- [WORK REQUEST] Your response should consist of the lines below, printed exactly.

^^^^^^^^

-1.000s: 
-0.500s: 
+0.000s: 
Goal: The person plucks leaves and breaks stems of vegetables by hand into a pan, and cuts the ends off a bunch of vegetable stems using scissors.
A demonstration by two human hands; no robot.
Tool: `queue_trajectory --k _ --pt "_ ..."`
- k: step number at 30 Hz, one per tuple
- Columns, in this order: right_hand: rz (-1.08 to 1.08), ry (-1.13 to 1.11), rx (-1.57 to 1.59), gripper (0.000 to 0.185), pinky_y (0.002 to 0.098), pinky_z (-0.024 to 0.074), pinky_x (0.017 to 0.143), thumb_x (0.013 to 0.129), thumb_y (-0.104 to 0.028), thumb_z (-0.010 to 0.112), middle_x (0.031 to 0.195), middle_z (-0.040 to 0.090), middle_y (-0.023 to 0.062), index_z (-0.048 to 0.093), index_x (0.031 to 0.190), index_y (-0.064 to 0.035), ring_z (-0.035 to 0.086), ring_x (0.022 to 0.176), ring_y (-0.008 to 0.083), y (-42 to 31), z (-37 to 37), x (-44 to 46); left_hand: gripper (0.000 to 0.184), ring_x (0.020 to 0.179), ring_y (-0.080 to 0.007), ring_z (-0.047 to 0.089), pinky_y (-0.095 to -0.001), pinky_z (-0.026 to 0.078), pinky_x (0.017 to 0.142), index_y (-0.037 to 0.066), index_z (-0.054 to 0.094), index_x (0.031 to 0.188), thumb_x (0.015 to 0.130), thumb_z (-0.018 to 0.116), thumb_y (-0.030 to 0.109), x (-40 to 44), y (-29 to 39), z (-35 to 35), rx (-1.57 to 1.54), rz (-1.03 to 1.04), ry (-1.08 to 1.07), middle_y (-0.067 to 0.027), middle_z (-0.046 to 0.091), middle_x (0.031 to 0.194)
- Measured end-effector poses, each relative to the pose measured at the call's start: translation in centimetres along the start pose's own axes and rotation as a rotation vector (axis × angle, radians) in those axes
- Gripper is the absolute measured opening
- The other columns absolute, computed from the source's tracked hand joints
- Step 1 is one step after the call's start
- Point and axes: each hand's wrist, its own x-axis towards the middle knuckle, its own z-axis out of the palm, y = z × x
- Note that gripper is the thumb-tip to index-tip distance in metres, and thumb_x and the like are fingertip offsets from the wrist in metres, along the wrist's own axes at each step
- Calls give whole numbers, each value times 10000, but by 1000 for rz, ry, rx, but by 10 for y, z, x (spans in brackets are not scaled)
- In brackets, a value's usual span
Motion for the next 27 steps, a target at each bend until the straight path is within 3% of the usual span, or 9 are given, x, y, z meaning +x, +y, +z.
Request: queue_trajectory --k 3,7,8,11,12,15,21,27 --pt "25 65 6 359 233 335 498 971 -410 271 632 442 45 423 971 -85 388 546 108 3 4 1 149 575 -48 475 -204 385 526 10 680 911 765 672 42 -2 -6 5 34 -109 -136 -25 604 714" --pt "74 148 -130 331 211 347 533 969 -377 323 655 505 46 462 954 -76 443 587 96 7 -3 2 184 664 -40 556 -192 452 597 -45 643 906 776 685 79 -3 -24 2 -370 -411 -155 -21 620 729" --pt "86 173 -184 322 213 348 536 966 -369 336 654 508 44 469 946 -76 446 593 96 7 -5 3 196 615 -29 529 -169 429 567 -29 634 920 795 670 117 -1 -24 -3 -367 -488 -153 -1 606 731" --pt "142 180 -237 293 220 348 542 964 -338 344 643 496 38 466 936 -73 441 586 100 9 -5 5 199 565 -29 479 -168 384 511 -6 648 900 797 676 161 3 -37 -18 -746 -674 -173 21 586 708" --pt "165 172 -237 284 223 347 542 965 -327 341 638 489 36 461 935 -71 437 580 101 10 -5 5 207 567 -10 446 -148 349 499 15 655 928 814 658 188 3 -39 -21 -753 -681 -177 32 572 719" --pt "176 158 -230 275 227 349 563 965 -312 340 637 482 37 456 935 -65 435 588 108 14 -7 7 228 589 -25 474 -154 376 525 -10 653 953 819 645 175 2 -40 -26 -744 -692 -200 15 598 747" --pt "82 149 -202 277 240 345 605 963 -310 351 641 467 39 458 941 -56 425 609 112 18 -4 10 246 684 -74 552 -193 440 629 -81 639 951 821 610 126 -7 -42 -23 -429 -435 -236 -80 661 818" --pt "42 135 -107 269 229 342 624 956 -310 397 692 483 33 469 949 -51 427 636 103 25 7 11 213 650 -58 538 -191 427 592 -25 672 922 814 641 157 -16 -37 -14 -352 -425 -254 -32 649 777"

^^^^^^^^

- [WRITTEN SOLUTION]
-1.000s: 
-0.500s: 
+0.000s: 
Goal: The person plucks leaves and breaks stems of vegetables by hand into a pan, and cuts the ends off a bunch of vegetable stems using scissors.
A demonstration by two human hands; no robot.
Tool: `queue_trajectory --k _ --pt "_ ..."`
- k: step number at 30 Hz, one per tuple
- Columns, in this order: right_hand: rz (-1.08 to 1.08), ry (-1.13 to 1.11), rx (-1.57 to 1.59), gripper (0.000 to 0.185), pinky_y (0.002 to 0.098), pinky_z (-0.024 to 0.074), pinky_x (0.017 to 0.143), thumb_x (0.013 to 0.129), thumb_y (-0.104 to 0.028), thumb_z (-0.010 to 0.112), middle_x (0.031 to 0.195), middle_z (-0.040 to 0.090), middle_y (-0.023 to 0.062), index_z (-0.048 to 0.093), index_x (0.031 to 0.190), index_y (-0.064 to 0.035), ring_z (-0.035 to 0.086), ring_x (0.022 to 0.176), ring_y (-0.008 to 0.083), y (-42 to 31), z (-37 to 37), x (-44 to 46); left_hand: gripper (0.000 to 0.184), ring_x (0.020 to 0.179), ring_y (-0.080 to 0.007), ring_z (-0.047 to 0.089), pinky_y (-0.095 to -0.001), pinky_z (-0.026 to 0.078), pinky_x (0.017 to 0.142), index_y (-0.037 to 0.066), index_z (-0.054 to 0.094), index_x (0.031 to 0.188), thumb_x (0.015 to 0.130), thumb_z (-0.018 to 0.116), thumb_y (-0.030 to 0.109), x (-40 to 44), y (-29 to 39), z (-35 to 35), rx (-1.57 to 1.54), rz (-1.03 to 1.04), ry (-1.08 to 1.07), middle_y (-0.067 to 0.027), middle_z (-0.046 to 0.091), middle_x (0.031 to 0.194)
- Measured end-effector poses, each relative to the pose measured at the call's start: translation in centimetres along the start pose's own axes and rotation as a rotation vector (axis × angle, radians) in those axes
- Gripper is the absolute measured opening
- The other columns absolute, computed from the source's tracked hand joints
- Step 1 is one step after the call's start
- Point and axes: each hand's wrist, its own x-axis towards the middle knuckle, its own z-axis out of the palm, y = z × x
- Note that gripper is the thumb-tip to index-tip distance in metres, and thumb_x and the like are fingertip offsets from the wrist in metres, along the wrist's own axes at each step
- Calls give whole numbers, each value times 10000, but by 1000 for rz, ry, rx, but by 10 for y, z, x (spans in brackets are not scaled)
- In brackets, a value's usual span
Motion for the next 27 steps, a target at each bend until the straight path is within 3% of the usual span, or 9 are given, x, y, z meaning +x, +y, +z.
Request: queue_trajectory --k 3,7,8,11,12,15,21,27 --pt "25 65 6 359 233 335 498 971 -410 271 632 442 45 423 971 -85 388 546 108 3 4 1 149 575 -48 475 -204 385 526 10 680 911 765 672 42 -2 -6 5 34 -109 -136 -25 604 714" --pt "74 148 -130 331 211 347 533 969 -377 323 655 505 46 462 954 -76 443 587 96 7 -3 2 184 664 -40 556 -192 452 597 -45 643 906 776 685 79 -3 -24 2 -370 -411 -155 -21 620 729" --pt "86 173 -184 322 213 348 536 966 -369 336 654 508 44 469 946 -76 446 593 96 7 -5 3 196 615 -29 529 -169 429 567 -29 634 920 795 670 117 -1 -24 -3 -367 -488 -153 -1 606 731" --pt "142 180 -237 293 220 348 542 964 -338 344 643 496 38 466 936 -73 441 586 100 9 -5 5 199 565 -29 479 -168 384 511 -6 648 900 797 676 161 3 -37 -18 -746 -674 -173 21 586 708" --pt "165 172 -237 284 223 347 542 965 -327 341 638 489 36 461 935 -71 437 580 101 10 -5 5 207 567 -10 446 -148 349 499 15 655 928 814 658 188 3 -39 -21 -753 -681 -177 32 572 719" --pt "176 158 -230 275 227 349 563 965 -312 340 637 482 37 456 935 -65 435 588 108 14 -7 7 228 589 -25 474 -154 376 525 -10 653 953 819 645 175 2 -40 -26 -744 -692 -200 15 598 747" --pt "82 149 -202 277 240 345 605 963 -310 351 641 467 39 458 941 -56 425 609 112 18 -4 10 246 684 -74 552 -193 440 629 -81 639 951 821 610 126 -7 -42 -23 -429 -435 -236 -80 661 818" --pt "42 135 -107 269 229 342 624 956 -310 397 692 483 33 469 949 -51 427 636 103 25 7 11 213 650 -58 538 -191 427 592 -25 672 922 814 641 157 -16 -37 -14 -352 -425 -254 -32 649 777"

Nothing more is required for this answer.